The mutation producing the largest difference in Zn2+ sensitivity was C546A. The proposed extracellular accessibility of residue Cys-546 is in agreement with results suggesting that position Leu-549 is also accessible from the exterior (5). Furthermore, ClC-0 mutations situated before and at the end of D12 result in altered permeation properties, implying a possible participation of these regions in forming the channel-lining structure (5, 26).
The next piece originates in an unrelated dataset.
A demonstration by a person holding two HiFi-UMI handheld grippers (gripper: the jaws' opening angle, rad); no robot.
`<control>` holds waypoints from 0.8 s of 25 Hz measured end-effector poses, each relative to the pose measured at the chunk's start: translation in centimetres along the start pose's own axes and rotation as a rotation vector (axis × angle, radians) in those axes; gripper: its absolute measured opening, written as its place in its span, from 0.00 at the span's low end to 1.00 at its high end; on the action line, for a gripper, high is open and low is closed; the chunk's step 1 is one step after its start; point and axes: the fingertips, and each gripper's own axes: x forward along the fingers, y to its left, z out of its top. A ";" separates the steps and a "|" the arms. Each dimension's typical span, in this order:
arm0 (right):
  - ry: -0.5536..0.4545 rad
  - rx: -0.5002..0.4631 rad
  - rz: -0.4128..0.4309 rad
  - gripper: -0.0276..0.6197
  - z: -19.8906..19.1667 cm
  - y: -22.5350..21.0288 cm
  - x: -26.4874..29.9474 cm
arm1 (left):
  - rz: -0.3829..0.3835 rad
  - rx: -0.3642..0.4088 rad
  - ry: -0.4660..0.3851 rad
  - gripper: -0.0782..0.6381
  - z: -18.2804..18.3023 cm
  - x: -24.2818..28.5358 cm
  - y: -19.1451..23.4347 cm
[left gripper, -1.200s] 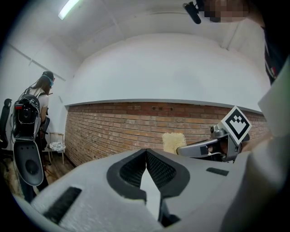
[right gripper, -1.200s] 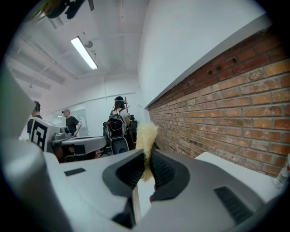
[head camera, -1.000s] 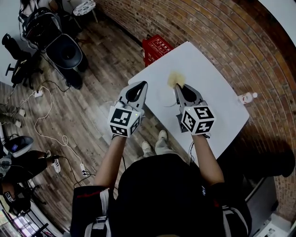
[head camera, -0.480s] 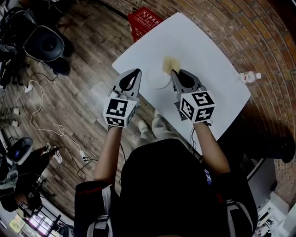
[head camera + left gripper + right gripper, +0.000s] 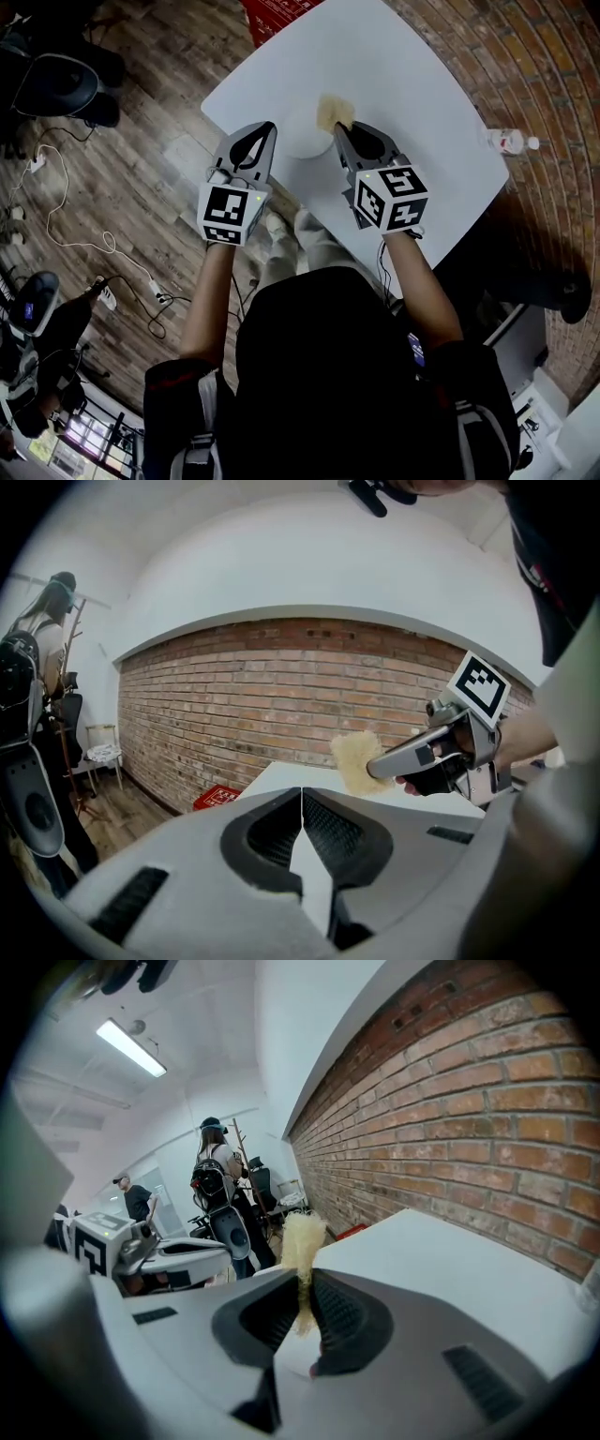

It is unclear yet whether Cys-242, Cys-254, and Cys-546 participate in the same binding site although the Hill coefficient (3.0) of the titration curve seems suggestive. The substitution of all three residues in the triple mutant C242A/C254A/C546A results in a channel which is almost insensitive to Zn2+ blockade. The Hill coefficient (~0.9) implies a loss of cooperativity and the removal of one or more binding sites compared with WT (~2.6). In light of the new evidence indicating that ClC-1 has a single pore (15), binding sites made up of corresponding cysteines from both subunits are also plausible.

    ACKNOWLEDGEMENTS

We thank M. Arnold, E. Fuchs, and T. Hiller for excellent technical assistance.

    FOOTNOTES

* This work was supported by the Deutsche Forschungsgemeinschaft (Ru 138/20) and the Interdisziplinäres Zentrum für klinische Forschung Ulm.The costs of publication of this article were defrayed in part by the payment of page charges. The article must therefore be hereby marked "advertisement" in accordance with 18 U.S.C. Section 1734 solely to indicate this fact.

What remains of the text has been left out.